We conducted a thorough document review[ii] and found that access to education is often constrained by issues of security and an insufficient number of schools. Children are also not going to school due to socioeconomic imperatives, such as needing to work to feed their families or their parents being unable to pay schooling fees. The country has seen a rise in child marriage because, in the eyes of some girls’ parents, marriage provides a more secure present and future for their daughters and transfers responsibility for their well-being to someone else.

What children are learning and how much they are learning is also unknown given the lack of assessments and inconsistent 12th grade examination outcomes.

Apart from being outdated and dependent on rote memorization, textbooks and curricula in Syria lack psycho-social support content, making the system ill-equipped to respond to real needs arising from the conflict. Learning in opposition-controlled area schools is not even officially recognized as an education by the government of Syria, with officials rejecting certificates.

In addition to worrying about safety and security, teachers are most concerned about being paid. Depending on where they live, where they teach and under whose authority their school falls, they may report to one type of authority, be paid by another and teach a curriculum from a third source. This lack of job security leaves them woefully unprepared for addressing the psycho-social needs of their students. Many teachers prefer to leave their posts and find any type of employment that provides better and more reliable income.

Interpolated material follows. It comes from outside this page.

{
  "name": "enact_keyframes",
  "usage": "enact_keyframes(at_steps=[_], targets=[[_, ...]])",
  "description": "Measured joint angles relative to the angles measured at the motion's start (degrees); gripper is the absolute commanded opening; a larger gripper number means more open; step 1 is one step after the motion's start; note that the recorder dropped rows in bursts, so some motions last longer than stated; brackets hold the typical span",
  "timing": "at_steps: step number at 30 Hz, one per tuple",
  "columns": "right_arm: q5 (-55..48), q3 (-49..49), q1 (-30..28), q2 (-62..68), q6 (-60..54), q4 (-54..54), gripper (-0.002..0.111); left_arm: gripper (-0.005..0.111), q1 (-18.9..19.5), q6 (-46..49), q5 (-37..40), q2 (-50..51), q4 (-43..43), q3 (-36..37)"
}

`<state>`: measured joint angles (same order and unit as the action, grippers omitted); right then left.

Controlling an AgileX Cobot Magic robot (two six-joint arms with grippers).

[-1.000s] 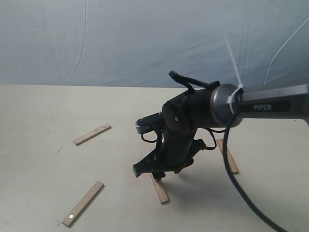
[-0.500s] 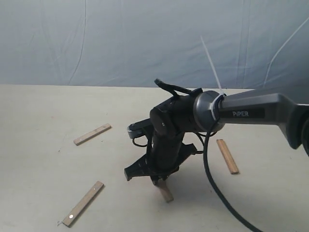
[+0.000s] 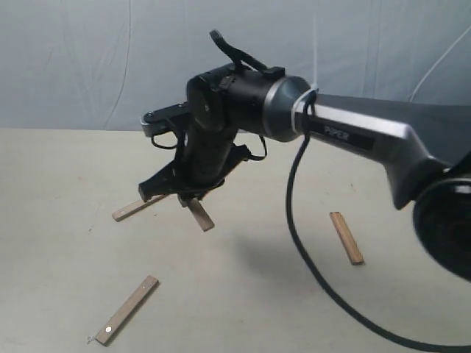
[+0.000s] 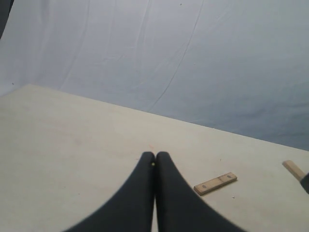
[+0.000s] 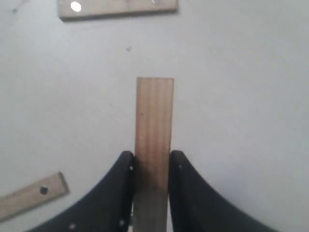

Furthermore, parts of Syria that have been relatively calm are being flooded by internally displaced persons that are burdening systems and infrastructure, including schools.

Around 33 percent of school-aged children live in areas under the control of the Government of Syria, while 26 percent are in contested and mixed control areas and the remaining 41 percent live in areas under the control of other actors.

In areas that are not under the control of the Syrian regime or the Syrian opposition, education services are especially poor. These include areas controlled by ISIS or other extremist religious groups, where curriculum subjects such as history, philosophy and art have been eliminated with more emphasis being placed on Islamic education.

How has the international community responded to all this? At first the response was ad hoc. But with the UN Security Council’s vote to allow cross-border operations from Jordan and Syria, a more loosely coordinated response has emerged under the Whole of Syria response framework. Unfortunately, the education sector continues to be underfunded by the donor community, with international relief bodies and NGOs continuing to advocate for increased attention to the sector. In addition, most education programs supported by the donor community have been delivered within the context of relief and child welfare, and have mainly focused on providing access to education rather than ensuring relevant learning that will help this war generation of Syrian children develop the skills they need to not only survive but also flourish.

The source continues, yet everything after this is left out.